Rick hates hippies and Cliff maintains a flirty but cautious approach. And in the movie’s fairy tale ending, who do they get to kill? Hippies. Granted, these hippies are objectively dangerous people who pose a legitimate threat, but it’s no coincidence that our main characters’ oft-mentioned dislike of the counterculture culminates in them brutalizing the worst which that culture has to offer.

Charles Manson is frequently viewed as a symbol for the end of the 60's, the Tate and LaBianca killings a violent punctuation mark for both hippiedom and the decade’s larger pop cultural and social landscape. The world and ideals which Rick and Cliff know — and which have come to define them — exist as part of that landscape. A fantasy ending is the one ending where they don’t have to let go. Instead, they can save the 60's by living out a wild action movie scenario.

That this ending may suit Cliff and, especially, Rick more than anyone else dovetails with the intimations of darkness we glimpse in Cliff’s character. After all, we’ve seen Cliff get brutal before, first in his drubbing of Bruce Lee, and later when he beats up a Manson follower at Spahn Ranch. He’s posited in those scenes as someone to root for, the punishment he metes out arguably justified.

Nonetheless, it’s hinted that his placid exterior conceals a potential for primal brutality, what we see during the course of the movie largely the tip of the iceberg. Throughout the film, numerous references are made to Cliff’s criminal record, underlining his troubled past. During his confrontation with Lee, Cliff intentionally provokes him into fighting, not just to humiliate an egotistic celebrity but also because Cliff is bored, a situation which reaffirms why studios don’t want to hire him in the first place. He’s also the person who shames Rick for crying, a moment rectified later in the film during a scene which, it should be noted, does not feature Cliff.

None of this is to suggest that the ending of Once Upon A Time in Hollywood is intended to be sinister, nor is it to take away from the genuine sweetness to be found in the film’s final moments. But Tarantino — though typically credited as a maestro of cinematic violence — is also quite adept with subtext and implication. He delivers moments of dramatic catharsis, but those moments are often laced with more complex connotations which can subtly scramble or confuse the payoff.

Look no further than Inglourious Basterds. Though a satisfying WWII story about the Nazis getting their just desserts, the subtext is loaded with various touches that subvert the assumed lines between hero, anti-hero, and villain.

This has nothing to do with whether or not it’s appropriate to fight fascists; there’s no debate there.

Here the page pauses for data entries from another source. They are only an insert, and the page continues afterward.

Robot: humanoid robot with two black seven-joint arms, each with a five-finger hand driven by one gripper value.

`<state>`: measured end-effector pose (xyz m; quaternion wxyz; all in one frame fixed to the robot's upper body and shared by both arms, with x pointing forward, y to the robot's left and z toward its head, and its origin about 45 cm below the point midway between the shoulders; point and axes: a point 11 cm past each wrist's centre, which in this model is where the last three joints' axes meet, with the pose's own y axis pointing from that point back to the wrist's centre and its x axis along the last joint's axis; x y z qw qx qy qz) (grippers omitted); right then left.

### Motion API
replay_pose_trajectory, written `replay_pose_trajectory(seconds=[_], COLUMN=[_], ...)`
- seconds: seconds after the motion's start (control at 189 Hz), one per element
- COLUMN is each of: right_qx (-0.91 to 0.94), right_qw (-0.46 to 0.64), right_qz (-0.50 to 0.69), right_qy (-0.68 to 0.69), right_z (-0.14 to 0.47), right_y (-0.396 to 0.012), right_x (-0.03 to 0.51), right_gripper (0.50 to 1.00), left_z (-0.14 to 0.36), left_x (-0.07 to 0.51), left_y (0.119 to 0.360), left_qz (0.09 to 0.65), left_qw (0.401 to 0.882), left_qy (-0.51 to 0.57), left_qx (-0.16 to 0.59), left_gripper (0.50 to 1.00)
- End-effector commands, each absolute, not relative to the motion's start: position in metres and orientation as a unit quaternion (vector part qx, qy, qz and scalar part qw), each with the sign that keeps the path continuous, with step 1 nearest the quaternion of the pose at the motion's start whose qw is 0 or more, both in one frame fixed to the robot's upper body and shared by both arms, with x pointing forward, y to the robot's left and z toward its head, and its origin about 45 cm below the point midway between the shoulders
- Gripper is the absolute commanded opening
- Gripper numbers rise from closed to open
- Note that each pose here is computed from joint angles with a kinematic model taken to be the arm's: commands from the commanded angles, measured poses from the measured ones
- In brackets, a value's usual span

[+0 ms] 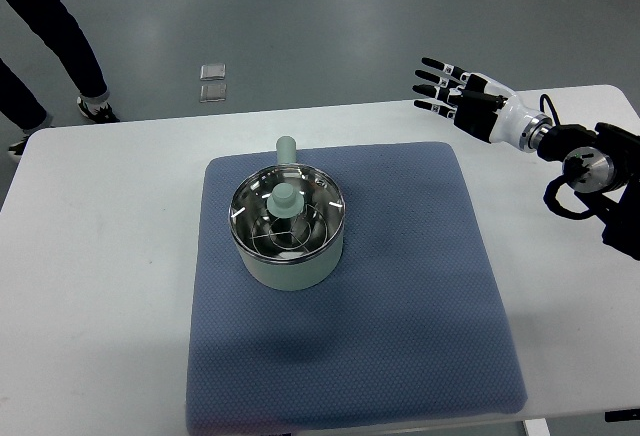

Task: Open lid and place right of pot
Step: 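Move the right hand from rest toward the lidded green saucepan, then lower the right hand over the pot and reach for the green lid knob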

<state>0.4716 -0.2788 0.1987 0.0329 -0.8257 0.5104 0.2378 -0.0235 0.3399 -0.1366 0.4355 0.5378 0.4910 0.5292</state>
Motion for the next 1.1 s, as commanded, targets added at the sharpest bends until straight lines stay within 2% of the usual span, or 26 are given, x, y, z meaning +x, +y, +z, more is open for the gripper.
replay_pose_trajectory(seconds=[0.0, 0.254, 0.498, 0.503, 0.514, 0.694, 0.954, 1.097], right_qx=[-0.826, -0.837, -0.877, -0.889, -0.891, -0.921, -0.924, -0.906], right_qw=[0.032, 0.018, -0.03, -0.041, -0.044, -0.062, -0.175, -0.211], right_qz=[0.238, 0.226, 0.115, 0.07, 0.06, -0.059, -0.263, -0.335], right_qy=[0.511, 0.497, 0.465, 0.45, 0.448, 0.38, 0.216, 0.149], right_z=[0.198, 0.2, 0.229, 0.245, 0.249, 0.285, 0.291, 0.296], right_y=[-0.28, -0.271, -0.256, -0.25, -0.249, -0.219, -0.164, -0.142], right_x=[0.471, 0.471, 0.482, 0.487, 0.488, 0.489, 0.464, 0.454], right_gripper=[0.932, 0.93, 0.93, 0.93, 0.93, 0.928, 0.928, 0.928], left_z=[-0.136, -0.136, -0.136, -0.136, -0.136, -0.137, -0.137, -0.137], left_x=[-0.032, -0.033, -0.033, -0.033, -0.033, -0.033, -0.034, -0.035], left_y=[0.341, 0.341, 0.341, 0.341, 0.341, 0.34, 0.34, 0.34], left_qz=[0.526, 0.527, 0.527, 0.527, 0.527, 0.526, 0.526, 0.526], left_qw=[0.431, 0.428, 0.428, 0.428, 0.428, 0.43, 0.429, 0.428], left_qy=[0.493, 0.496, 0.496, 0.496, 0.496, 0.496, 0.497, 0.498], left_qx=[0.542, 0.541, 0.54, 0.54, 0.54, 0.541, 0.54, 0.54], left_gripper=[1.0, 1.0, 1.0, 1.0, 1.0, 1.0, 1.0, 1.0])
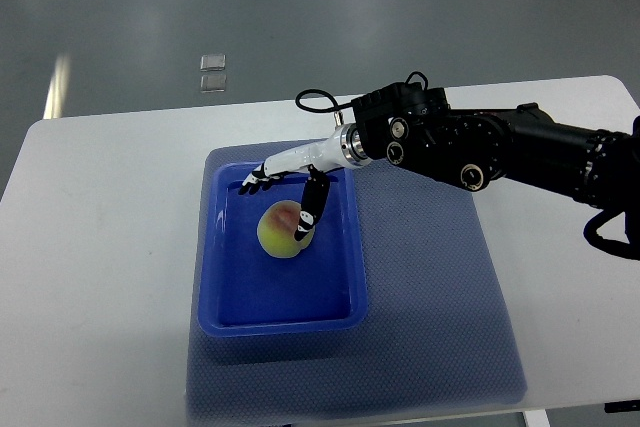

But in strictly cinematic terms, strip away the WWII aspect and the subtext of Basterds presents a Western populated with bloodthirsty sadists and brutes. Every moment of triumph is tinged with the discomfiting sensation that a different film — one about people who like to kill, and who’ve found their playground to do so — is happening underneath the surface.

(To see what a deliberate choice this is, contrast that approach to Django Unchained. None of the acts of revenge suggest unhinged sadism, and there are no indications any of the heroes harbor an inner psychopath redolent of past Tarantino characters such as Mr. Blonde or Mickey Knox).

Within the subtext of Hollywood, Tarantino raises the idea that the only way to save what remained of the Golden Age involves clinging to the masculine fantasy defined by that era, in the process exposing the more troublesome aspects of that very idea of manliness.